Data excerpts
*** Block opens ***

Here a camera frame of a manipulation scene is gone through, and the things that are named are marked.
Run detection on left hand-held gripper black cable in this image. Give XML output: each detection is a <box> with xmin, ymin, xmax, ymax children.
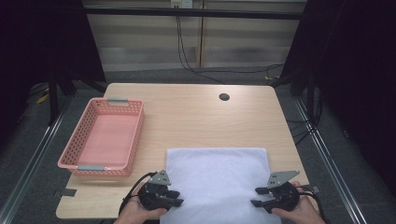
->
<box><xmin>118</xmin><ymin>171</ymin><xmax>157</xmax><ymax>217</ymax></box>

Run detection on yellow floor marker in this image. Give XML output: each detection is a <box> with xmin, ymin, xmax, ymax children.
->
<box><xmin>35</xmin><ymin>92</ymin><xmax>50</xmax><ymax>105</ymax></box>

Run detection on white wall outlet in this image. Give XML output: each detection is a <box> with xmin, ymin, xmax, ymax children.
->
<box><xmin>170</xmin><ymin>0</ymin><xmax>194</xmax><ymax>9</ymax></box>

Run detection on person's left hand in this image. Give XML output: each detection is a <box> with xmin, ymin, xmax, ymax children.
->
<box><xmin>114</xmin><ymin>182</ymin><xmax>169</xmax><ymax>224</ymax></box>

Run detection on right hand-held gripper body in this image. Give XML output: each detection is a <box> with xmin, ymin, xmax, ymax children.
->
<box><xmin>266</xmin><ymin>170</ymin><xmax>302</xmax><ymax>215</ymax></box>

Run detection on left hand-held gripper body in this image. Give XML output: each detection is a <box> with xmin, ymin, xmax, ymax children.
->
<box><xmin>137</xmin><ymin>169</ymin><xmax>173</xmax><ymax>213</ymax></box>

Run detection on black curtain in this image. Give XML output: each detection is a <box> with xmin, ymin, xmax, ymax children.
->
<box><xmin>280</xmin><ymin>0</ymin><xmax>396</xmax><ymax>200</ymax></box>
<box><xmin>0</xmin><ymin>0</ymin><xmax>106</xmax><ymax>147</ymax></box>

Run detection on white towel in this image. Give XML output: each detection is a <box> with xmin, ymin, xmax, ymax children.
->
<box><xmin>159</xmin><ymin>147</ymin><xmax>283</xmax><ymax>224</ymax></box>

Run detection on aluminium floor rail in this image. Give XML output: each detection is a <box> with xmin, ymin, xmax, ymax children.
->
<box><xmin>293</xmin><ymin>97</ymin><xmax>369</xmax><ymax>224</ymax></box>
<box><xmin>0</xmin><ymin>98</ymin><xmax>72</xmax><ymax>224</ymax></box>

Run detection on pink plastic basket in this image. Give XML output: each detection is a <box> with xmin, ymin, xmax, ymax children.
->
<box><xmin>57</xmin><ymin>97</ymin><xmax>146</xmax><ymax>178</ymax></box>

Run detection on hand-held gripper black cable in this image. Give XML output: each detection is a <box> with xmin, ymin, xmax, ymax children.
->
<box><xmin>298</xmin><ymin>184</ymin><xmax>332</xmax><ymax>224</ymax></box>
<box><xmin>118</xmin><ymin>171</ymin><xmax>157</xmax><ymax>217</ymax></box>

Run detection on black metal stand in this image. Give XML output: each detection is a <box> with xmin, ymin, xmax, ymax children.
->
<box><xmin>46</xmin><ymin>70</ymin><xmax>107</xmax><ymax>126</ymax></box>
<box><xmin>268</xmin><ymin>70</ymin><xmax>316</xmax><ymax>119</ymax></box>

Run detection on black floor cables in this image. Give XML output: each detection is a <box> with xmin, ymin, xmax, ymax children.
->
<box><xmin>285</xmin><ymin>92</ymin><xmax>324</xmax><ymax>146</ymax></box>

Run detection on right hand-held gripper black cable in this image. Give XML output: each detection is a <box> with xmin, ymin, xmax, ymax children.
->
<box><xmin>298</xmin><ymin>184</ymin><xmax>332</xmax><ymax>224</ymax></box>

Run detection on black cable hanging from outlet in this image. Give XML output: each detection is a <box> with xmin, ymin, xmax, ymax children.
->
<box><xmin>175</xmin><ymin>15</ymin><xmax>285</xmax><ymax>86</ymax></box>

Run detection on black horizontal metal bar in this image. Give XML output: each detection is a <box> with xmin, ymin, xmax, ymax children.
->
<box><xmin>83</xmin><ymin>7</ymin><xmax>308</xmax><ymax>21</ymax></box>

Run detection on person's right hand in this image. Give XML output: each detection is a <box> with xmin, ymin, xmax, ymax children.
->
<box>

*** Block closes ***

• _Problem to work on_
Please print the entries shown above again, exactly, and skip the pictures.

• _Output of the task_
Here a camera frame of a manipulation scene is gone through, and the things that are named are marked.
Run detection on left hand-held gripper black cable in this image. Give XML output: each detection is a <box> with xmin, ymin, xmax, ymax children.
->
<box><xmin>118</xmin><ymin>171</ymin><xmax>157</xmax><ymax>217</ymax></box>

Run detection on yellow floor marker in this image. Give XML output: each detection is a <box> with xmin, ymin, xmax, ymax children.
->
<box><xmin>35</xmin><ymin>92</ymin><xmax>50</xmax><ymax>105</ymax></box>

Run detection on white wall outlet in this image. Give XML output: each detection is a <box> with xmin, ymin, xmax, ymax children.
->
<box><xmin>170</xmin><ymin>0</ymin><xmax>194</xmax><ymax>9</ymax></box>

Run detection on person's left hand in this image. Give XML output: each detection is a <box> with xmin, ymin, xmax, ymax children.
->
<box><xmin>114</xmin><ymin>182</ymin><xmax>169</xmax><ymax>224</ymax></box>

Run detection on right hand-held gripper body in this image. Give XML output: each detection is a <box> with xmin, ymin, xmax, ymax children.
->
<box><xmin>266</xmin><ymin>170</ymin><xmax>302</xmax><ymax>215</ymax></box>

Run detection on left hand-held gripper body in this image. Give XML output: each detection is a <box> with xmin, ymin, xmax, ymax children.
->
<box><xmin>137</xmin><ymin>169</ymin><xmax>173</xmax><ymax>213</ymax></box>

Run detection on black curtain in this image. Give XML output: each detection is a <box> with xmin, ymin, xmax, ymax children.
->
<box><xmin>280</xmin><ymin>0</ymin><xmax>396</xmax><ymax>200</ymax></box>
<box><xmin>0</xmin><ymin>0</ymin><xmax>106</xmax><ymax>147</ymax></box>

Run detection on white towel in this image. Give XML output: each detection is a <box> with xmin, ymin, xmax, ymax children.
->
<box><xmin>159</xmin><ymin>147</ymin><xmax>283</xmax><ymax>224</ymax></box>

Run detection on aluminium floor rail in this image. Give XML output: each detection is a <box> with xmin, ymin, xmax, ymax children.
->
<box><xmin>293</xmin><ymin>97</ymin><xmax>369</xmax><ymax>224</ymax></box>
<box><xmin>0</xmin><ymin>98</ymin><xmax>72</xmax><ymax>224</ymax></box>

Run detection on pink plastic basket in this image. Give XML output: each detection is a <box> with xmin, ymin, xmax, ymax children.
->
<box><xmin>57</xmin><ymin>97</ymin><xmax>146</xmax><ymax>178</ymax></box>

Run detection on hand-held gripper black cable in this image. Give XML output: each detection is a <box> with xmin, ymin, xmax, ymax children.
->
<box><xmin>298</xmin><ymin>184</ymin><xmax>332</xmax><ymax>224</ymax></box>
<box><xmin>118</xmin><ymin>171</ymin><xmax>157</xmax><ymax>217</ymax></box>

Run detection on black metal stand in this image. Give XML output: each detection is a <box> with xmin, ymin, xmax, ymax children.
->
<box><xmin>46</xmin><ymin>70</ymin><xmax>107</xmax><ymax>126</ymax></box>
<box><xmin>268</xmin><ymin>70</ymin><xmax>316</xmax><ymax>119</ymax></box>

Run detection on black floor cables in this image. Give XML output: each detection is a <box> with xmin, ymin, xmax, ymax children.
->
<box><xmin>285</xmin><ymin>92</ymin><xmax>324</xmax><ymax>146</ymax></box>

Run detection on right hand-held gripper black cable in this image. Give XML output: each detection is a <box> with xmin, ymin, xmax, ymax children.
->
<box><xmin>298</xmin><ymin>184</ymin><xmax>332</xmax><ymax>224</ymax></box>

Run detection on black cable hanging from outlet in this image. Give XML output: each detection is a <box> with xmin, ymin, xmax, ymax children.
->
<box><xmin>175</xmin><ymin>15</ymin><xmax>285</xmax><ymax>86</ymax></box>

Run detection on black horizontal metal bar in this image. Give XML output: each detection is a <box> with xmin, ymin, xmax, ymax children.
->
<box><xmin>83</xmin><ymin>7</ymin><xmax>308</xmax><ymax>21</ymax></box>

Run detection on person's right hand in this image. Give XML output: each detection is a <box> with xmin, ymin, xmax, ymax children.
->
<box>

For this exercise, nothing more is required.